Using AI to Transform Informational Videos and Our Watching Behavior
Videos account for about 75% of the internet traffic and enterprises are increasingly using videos for various informational purposes, including training of customers, partners and employees, marketing and internal communication. However, most viewers do not have the patience to watch these videos end-to-end and our video watching experience has not evolved much in over a decade. We present an AI-based approach to automatically index videos in the form of a table-of-contents, a phrase cloud and a searchable transcript, which helps summarize the key topics in a video and lets viewers navigate directly to the topics of interest. We use a combination of visual classification, object detection, automated speech recognition, text summarization, and domain classification, and show the results achieved on a range of informational videos. We conclude with some thoughts on the promise of transforming how informational videos are consumed as well as open problems and future directions.

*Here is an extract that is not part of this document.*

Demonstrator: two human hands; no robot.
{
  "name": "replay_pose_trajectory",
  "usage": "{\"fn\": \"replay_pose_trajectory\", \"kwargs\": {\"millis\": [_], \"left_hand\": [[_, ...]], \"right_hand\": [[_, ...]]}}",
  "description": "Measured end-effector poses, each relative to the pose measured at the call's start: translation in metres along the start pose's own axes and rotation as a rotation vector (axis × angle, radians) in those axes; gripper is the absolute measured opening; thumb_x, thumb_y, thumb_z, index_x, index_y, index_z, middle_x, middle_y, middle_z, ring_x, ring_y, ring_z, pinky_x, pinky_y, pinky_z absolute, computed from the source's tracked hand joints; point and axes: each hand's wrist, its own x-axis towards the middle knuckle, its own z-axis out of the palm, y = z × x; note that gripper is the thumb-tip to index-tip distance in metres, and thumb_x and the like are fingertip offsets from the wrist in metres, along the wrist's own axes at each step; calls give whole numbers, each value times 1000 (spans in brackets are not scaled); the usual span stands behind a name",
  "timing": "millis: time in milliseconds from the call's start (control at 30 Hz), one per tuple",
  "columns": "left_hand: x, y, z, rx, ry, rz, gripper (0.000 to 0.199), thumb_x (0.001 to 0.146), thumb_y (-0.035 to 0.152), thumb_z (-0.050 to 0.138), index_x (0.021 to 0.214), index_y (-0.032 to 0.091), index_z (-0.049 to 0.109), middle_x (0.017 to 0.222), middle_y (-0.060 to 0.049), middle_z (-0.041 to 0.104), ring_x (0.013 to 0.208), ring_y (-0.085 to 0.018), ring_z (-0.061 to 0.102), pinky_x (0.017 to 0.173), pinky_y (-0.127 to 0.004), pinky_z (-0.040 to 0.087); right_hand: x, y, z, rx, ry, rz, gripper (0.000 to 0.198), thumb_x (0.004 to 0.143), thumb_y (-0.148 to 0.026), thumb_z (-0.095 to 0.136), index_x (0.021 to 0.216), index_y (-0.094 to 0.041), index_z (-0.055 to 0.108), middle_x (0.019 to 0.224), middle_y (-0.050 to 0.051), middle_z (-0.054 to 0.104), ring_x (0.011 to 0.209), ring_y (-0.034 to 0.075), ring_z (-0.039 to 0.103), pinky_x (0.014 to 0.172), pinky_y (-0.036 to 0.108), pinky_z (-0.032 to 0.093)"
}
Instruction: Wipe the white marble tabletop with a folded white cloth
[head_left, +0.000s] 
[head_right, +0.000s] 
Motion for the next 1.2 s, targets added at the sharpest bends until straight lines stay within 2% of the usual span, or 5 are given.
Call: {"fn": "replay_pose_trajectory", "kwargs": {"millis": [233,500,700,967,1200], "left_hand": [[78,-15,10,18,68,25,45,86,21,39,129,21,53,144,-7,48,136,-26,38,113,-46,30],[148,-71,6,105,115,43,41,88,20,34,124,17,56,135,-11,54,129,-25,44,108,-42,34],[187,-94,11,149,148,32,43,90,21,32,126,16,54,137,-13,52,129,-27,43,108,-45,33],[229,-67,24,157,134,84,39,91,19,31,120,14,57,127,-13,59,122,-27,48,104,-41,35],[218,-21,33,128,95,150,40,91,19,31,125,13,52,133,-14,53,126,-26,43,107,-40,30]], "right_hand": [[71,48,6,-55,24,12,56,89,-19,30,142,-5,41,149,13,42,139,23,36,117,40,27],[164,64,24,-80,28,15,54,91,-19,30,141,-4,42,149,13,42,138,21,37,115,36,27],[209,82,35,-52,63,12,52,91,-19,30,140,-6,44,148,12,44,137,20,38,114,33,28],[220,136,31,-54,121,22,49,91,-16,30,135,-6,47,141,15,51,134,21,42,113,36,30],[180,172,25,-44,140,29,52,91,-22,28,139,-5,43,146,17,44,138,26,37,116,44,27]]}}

Dr. Manish Gupta is the co-founder and CEO of VideoKen Inc., a video technology startup. He has served as the Vice President and Director of Xerox Research Centre India and has held various leadership positions with IBM, including that of Director, IBM Research - India and Chief Technologist, IBM India/South Asia. As a Senior Manager at the IBM T.J. Watson Research Center in Yorktown Heights, New York, Manish led the team developing system software for the Blue Gene/L supercomputer. In 2009, IBM was awarded a National Medal of Technology and Innovation for Blue Gene by then US President Barack Obama. Manish holds a Ph.D. in Computer Science from the University of Illinois at Urbana Champaign. He has co-authored about 75 papers and has been granted 19 US patents. While at IBM, Manish received two Outstanding Technical Achievement Awards, an Outstanding Innovation Award, and the Lou Gerstner Team Award for Client Excellence.